Information supplied ->
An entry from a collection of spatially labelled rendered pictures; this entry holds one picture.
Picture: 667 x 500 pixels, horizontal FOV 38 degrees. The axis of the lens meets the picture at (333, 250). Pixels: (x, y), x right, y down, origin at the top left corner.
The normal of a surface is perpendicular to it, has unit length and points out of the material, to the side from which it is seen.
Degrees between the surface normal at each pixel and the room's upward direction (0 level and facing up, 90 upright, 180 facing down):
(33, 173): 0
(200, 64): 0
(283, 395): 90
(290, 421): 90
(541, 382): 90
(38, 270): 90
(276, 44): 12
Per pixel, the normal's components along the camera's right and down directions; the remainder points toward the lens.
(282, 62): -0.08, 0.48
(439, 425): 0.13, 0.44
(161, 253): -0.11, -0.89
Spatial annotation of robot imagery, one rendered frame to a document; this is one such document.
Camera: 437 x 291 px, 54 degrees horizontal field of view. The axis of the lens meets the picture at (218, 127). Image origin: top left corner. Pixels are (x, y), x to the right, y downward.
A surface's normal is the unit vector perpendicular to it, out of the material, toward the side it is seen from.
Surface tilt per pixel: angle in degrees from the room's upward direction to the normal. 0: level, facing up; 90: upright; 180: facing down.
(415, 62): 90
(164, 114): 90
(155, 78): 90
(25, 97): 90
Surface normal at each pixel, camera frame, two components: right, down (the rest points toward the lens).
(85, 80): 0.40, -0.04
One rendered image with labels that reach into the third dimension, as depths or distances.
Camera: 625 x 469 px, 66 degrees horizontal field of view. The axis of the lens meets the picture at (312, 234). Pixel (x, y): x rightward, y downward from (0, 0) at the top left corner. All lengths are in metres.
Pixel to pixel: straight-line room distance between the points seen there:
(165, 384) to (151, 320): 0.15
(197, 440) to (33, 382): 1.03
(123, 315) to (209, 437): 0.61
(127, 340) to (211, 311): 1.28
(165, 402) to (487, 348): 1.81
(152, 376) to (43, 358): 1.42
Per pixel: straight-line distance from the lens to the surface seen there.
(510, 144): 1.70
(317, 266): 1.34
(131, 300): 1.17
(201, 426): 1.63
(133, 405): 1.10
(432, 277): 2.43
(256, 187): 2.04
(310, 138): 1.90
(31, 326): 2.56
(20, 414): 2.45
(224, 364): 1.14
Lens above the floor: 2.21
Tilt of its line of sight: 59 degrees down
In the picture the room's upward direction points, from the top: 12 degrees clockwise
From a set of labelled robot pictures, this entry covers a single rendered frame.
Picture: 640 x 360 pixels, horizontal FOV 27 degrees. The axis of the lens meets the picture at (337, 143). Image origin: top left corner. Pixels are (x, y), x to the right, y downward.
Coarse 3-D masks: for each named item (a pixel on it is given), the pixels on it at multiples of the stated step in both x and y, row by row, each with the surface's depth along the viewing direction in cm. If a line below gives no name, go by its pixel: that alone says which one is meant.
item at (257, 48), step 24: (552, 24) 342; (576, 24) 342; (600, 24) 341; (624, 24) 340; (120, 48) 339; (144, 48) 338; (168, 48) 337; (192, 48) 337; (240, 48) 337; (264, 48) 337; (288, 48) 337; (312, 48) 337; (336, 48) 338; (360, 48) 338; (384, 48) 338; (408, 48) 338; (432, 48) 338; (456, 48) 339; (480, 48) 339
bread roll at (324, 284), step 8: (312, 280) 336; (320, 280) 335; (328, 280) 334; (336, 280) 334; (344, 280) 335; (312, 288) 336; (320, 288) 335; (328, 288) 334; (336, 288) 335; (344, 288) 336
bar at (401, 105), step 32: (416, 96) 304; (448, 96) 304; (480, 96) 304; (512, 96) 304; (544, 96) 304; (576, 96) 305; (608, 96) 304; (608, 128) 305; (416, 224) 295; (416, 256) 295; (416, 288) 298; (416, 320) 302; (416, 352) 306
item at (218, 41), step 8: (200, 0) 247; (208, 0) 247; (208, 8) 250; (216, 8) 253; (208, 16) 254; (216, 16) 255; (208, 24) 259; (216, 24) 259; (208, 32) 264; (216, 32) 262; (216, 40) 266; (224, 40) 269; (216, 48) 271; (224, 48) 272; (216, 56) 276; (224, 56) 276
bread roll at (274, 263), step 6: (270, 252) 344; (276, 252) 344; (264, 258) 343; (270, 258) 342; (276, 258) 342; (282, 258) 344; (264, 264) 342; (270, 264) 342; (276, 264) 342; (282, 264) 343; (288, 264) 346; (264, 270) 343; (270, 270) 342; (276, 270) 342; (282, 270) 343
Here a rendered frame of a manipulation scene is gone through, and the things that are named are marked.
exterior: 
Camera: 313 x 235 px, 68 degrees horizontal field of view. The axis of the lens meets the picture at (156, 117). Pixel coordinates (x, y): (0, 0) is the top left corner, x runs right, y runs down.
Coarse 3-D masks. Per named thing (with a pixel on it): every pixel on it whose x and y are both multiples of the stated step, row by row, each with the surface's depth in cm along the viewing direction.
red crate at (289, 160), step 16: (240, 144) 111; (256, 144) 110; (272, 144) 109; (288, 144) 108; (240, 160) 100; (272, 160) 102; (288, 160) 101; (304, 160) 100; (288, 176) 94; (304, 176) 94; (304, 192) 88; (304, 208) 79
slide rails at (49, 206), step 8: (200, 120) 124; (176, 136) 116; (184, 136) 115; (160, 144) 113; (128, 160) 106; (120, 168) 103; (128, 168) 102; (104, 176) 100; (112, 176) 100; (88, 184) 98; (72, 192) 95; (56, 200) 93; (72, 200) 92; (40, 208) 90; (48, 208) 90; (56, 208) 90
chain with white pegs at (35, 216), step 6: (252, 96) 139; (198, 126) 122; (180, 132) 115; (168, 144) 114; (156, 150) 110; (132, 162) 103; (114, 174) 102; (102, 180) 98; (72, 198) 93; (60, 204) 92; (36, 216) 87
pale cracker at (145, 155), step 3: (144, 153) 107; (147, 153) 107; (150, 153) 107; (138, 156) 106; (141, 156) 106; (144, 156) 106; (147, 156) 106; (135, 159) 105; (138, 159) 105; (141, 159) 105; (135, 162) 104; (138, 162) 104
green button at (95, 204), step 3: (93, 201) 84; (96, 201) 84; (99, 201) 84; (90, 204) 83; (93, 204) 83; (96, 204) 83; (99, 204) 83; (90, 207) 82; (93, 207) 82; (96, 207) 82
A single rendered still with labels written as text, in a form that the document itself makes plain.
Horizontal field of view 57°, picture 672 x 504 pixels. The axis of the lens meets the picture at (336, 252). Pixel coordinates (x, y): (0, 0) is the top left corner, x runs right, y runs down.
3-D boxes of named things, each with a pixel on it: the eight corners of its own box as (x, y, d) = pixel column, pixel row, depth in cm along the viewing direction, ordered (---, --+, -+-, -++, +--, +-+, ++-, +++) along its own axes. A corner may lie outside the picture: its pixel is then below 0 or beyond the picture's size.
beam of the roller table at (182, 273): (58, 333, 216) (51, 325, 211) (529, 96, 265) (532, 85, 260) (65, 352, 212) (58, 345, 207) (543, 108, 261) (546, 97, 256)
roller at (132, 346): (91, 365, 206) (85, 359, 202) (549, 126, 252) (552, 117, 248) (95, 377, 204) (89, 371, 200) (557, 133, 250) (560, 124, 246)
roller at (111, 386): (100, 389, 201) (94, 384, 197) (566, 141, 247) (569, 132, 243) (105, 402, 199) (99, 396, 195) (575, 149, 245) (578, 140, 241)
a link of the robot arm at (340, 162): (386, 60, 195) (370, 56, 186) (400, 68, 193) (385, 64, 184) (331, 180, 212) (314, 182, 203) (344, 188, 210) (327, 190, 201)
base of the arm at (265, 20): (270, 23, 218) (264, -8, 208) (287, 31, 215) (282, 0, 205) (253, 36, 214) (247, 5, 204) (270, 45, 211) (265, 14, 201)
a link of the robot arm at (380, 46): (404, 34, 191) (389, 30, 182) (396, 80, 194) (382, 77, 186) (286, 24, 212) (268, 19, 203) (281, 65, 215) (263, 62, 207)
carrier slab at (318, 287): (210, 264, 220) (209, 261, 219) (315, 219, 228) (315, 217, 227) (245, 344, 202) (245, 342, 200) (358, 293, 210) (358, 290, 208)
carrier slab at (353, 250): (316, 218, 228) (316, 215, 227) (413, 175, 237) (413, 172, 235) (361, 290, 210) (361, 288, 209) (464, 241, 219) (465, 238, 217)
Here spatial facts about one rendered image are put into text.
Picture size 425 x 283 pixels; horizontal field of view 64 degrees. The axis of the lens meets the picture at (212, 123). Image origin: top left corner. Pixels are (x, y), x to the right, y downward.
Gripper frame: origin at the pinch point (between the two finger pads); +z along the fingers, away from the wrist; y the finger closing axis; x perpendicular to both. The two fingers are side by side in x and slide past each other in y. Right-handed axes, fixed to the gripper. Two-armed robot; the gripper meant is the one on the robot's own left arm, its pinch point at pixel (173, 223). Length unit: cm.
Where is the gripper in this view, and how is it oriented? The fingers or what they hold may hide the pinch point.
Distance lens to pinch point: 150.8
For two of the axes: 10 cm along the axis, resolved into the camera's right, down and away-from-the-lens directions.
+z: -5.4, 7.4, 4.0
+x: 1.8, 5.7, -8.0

Exercise instructions -> The line above containing "Surface normal at each pixel, camera", the line containing "(165, 402) to (487, 348): 1.81", and every line between them are to be transcribed exactly; no other line is wanted.

Result below ->
Surface normal at each pixel, camera frame, two components: right, down (the rest points toward the lens).
(85, 80): 0.40, -0.04
One rendered image with labels that reach into the third dimension, as depths or distances.
Camera: 625 x 469 px, 66 degrees horizontal field of view. The axis of the lens meets the picture at (312, 234). Pixel (x, y): x rightward, y downward from (0, 0) at the top left corner. All lengths are in metres.
Pixel to pixel: straight-line room distance between the points seen there:
(165, 384) to (151, 320): 0.15
(197, 440) to (33, 382): 1.03
(123, 315) to (209, 437): 0.61
(127, 340) to (211, 311): 1.28
(165, 402) to (487, 348): 1.81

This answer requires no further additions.